* _Task requirements_
Write the listing out once more, with every line exactly as it stands.

* _Dataset excerpt_
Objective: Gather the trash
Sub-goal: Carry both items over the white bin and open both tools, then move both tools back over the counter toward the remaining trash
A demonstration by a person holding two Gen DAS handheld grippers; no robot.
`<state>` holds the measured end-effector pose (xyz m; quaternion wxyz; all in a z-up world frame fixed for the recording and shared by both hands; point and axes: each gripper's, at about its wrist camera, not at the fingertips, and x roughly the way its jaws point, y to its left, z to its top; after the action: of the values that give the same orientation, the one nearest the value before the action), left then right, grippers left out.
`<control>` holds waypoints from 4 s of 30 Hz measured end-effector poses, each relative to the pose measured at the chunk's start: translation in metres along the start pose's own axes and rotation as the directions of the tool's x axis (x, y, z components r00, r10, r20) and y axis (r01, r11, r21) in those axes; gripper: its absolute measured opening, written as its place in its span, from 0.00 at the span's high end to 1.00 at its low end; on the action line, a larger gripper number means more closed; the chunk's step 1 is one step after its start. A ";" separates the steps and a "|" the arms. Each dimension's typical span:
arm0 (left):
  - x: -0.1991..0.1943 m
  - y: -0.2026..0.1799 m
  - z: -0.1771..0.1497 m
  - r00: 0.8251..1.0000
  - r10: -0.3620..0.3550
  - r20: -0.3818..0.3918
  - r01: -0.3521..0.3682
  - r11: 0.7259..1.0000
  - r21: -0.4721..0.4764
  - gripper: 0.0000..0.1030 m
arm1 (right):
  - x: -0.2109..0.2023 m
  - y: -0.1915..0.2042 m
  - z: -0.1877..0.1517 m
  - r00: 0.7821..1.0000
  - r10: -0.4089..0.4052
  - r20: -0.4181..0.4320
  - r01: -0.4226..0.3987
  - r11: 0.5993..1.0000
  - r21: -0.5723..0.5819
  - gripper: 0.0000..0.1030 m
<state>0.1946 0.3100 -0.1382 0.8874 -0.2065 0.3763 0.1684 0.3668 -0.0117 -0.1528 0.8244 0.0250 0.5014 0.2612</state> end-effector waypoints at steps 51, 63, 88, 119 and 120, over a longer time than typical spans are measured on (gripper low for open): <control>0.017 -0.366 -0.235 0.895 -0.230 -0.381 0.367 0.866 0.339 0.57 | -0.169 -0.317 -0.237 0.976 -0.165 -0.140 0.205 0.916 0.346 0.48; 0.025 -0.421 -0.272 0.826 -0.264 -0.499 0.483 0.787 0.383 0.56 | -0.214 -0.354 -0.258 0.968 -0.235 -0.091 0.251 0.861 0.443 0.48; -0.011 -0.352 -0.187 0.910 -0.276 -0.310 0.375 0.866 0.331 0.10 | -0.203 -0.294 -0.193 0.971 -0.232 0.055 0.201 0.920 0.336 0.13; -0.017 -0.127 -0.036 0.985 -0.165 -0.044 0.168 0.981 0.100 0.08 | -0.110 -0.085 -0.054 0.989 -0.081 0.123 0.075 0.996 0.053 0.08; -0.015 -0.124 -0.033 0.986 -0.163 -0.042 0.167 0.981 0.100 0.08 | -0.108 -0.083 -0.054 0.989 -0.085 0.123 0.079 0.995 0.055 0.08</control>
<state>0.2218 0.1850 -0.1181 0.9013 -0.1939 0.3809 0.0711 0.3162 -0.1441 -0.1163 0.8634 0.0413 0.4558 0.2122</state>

* _Solved exercise_
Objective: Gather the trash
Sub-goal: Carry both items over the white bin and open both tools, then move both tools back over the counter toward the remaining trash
A demonstration by a person holding two Gen DAS handheld grippers; no robot.
`<state>` holds the measured end-effector pose (xyz m; quaternion wxyz; all in a z-up world frame fixed for the recording and shared by both hands; point and axes: each gripper's, at about its wrist camera, not at the fingertips, and x roughly the way its jaws point, y to its left, z to its top; after the action: of the values that give the same orientation, the one nearest the value before the action), left then right, grippers left out.
`<control>` holds waypoints from 4 s of 30 Hz measured end-effector poses, each relative to the pose measured at the chunk's start: translation in metres along the start pose's own axes and rotation as the directions of the tool's x axis (x, y, z components r00, r10, r20) and y axis (r01, r11, r21) in those axes; gripper: its absolute measured opening, written as its place in its span, from 0.00 at the span's high end to 1.00 at its low end; on the action line, a larger gripper number means more closed; the chunk's step 1 is one step after its start. A ";" separates the steps and a "|" the arms. Each dimension's typical span:
arm0 (left):
  - x: -0.1991..0.1943 m
  - y: -0.2026..0.1799 m
  - z: -0.1771..0.1497 m
  - r00: 0.8251..1.0000
  - r10: -0.3620..0.3550
  - r20: -0.3818..0.3918
  - r01: -0.3521..0.3682
  - r11: 0.7259..1.0000
  - r21: -0.4721..0.4764
  - gripper: 0.0000..0.1030 m
arm1 (right):
  - x: -0.2109..0.2023 m
  - y: -0.1915..0.2042 m
  - z: -0.1877..0.1517 m
  - r00: 0.7821..1.0000
  - r10: -0.4089..0.4052
  - r20: -0.4181..0.4320
  - r01: -0.4226..0.3987
  - r11: 0.5993..1.0000
  - r21: -0.5723..0.5819
  - gripper: 0.0000..0.1030 m
<state>0.1946 0.3100 -0.1382 0.8874 -0.2065 0.3763 0.1684 0.3668 -0.0117 -0.1528 0.8244 0.0250 0.5014 0.2612</state> end-effector waypoints at steps 51, 63, 88, 119 and 120, over a longer time than typical spans are measured on (gripper low for open): <control>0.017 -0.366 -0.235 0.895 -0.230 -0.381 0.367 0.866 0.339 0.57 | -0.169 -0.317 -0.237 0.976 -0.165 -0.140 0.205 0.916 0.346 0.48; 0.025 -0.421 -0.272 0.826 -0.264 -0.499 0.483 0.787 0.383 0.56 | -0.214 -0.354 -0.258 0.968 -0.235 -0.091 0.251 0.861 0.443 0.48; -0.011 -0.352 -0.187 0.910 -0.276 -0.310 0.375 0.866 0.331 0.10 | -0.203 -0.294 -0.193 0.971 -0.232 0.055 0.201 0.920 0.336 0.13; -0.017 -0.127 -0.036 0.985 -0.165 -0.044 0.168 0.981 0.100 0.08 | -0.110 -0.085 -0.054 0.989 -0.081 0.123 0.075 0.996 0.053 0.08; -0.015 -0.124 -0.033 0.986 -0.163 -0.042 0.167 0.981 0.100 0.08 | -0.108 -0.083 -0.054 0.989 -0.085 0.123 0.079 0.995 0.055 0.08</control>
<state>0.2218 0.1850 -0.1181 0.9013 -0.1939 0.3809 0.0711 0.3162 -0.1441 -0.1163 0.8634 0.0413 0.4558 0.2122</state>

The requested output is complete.